Deberían poner a hablar más a los lectores, dijo otra de las plumas del corrillo, como esa vez que vino hasta el general Bonnet a conversar sobre Lisístrata.
¿Será que hay tan poquitos lectores en el país como dice la última encuesta? Le pido a uno de ellos que me la explique: ¿Cómo así que un colombiano lee en promedio 1,9 libros? ¿Quiere decir esto que un lector en Colombia termina un libro y deja el final del otro para verlo por televisión? No hay una sibila que nos resuelva el enigma, y entonces uno de los inéditos propone buscar puesto en el recital de los poetas de agua dulce.
Al final nadie se pone de acuerdo. Comienzan a rondar los jóvenes de logística para anunciar que la fiesta ya terminó. El amigo que esperaba no llegó o se hizo el perdido. Los tres escritores que quieren mojar tinta ya andan en confianza, como viejos cuates, por el milagro del encuentro. Vamos a curiosear a un puesto de la colección Biblioteca de Ayacucho con otras preguntas inocuas como: ¿Es cierto que Chávez compró a Monte Ávila dizque para limpiarla de las plumas burguesas? ¿Qué más se ha sabido sobre la vida del camarada Bolívar? Y mientras los chamos empacan en cajas sus volúmenes, alguien propone ir a la calle Barranquilla donde un librero que antes hacía hamacas, de las mismas en que dormía el prócer.
En el local nos dicen que el dueño anda perdido en el Congreso Mundial de Haikuistas. ¿De qué hablarán en ese evento? ¿Vendrá algún experto japonés a mostrar el poema más pequeño del mundo en su microscopio? ¿Habrá ronda de haikús eróticos para leer sin kimono? ¿Hay vida más allá del haikú?
De pronto, en medio de la chacota, una vieja amiga me llama desde la trastienda para mostrarme algo que hay enmarcado en la pared. Se trata de un poema que le envió su amor desde el lecho de deshauciado. Está escrito a lápiz sobre una hoja de cuaderno simple. El poeta había sido mi profesor años antes, y era el mismo que hablaba del alud editorial.

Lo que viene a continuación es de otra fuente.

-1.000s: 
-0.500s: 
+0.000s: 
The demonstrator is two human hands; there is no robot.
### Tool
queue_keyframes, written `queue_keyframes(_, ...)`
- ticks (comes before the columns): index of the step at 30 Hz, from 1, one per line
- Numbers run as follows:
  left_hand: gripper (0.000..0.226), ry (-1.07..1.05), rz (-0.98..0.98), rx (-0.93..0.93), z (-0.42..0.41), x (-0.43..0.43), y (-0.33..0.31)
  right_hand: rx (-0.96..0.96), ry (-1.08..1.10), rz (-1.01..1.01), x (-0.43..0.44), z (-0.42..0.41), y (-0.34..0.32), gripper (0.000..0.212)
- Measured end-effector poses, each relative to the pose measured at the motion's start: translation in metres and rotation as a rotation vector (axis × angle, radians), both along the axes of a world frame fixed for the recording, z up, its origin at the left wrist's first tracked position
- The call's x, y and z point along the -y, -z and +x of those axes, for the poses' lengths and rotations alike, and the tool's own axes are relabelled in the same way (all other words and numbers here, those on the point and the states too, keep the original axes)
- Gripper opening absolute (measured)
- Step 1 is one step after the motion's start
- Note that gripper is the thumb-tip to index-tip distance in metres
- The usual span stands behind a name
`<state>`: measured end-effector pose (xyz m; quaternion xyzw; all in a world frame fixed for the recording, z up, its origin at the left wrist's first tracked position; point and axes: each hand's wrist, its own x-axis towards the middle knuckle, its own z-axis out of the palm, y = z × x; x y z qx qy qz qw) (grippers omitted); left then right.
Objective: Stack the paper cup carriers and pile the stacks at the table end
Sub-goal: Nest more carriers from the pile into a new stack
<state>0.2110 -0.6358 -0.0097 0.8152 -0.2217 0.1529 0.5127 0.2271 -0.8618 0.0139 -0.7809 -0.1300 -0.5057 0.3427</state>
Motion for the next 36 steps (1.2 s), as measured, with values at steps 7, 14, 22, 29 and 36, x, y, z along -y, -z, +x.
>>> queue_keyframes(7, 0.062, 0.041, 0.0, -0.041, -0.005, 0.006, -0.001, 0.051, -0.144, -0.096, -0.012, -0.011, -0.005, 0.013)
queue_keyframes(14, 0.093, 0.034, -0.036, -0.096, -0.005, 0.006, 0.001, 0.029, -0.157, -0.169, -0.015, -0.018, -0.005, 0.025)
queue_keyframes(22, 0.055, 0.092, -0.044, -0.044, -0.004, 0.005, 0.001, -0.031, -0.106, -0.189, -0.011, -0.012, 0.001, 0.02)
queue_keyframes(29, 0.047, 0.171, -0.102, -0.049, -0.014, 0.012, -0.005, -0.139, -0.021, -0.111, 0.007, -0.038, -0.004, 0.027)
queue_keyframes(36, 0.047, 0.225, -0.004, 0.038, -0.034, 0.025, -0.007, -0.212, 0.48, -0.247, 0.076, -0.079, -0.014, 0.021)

Varios de sus textos quedaron sin publicar, después del pedido que les hizo a sus hijos: "si yo me muero, no publiquen nada de eso". Al final de sus días lo único que le importó fue estar lejos de las letras de molde.
El poema dice:
Defínete de una vez, y haz caso omiso de mí.
No me tengas en cuenta en adelante
y ni siquiera me recuerdes en las fechas sagradas.
Sácame a empellones de tu vida
y ocupa pronto el lugar
que me correspondía en tu corazón.
Rompe mi retrato
y borra las letras indelebles del amor.
Grita, exagera, difama.
Hazlo todo a la perfección,
pues este es el último homenaje que me rindes.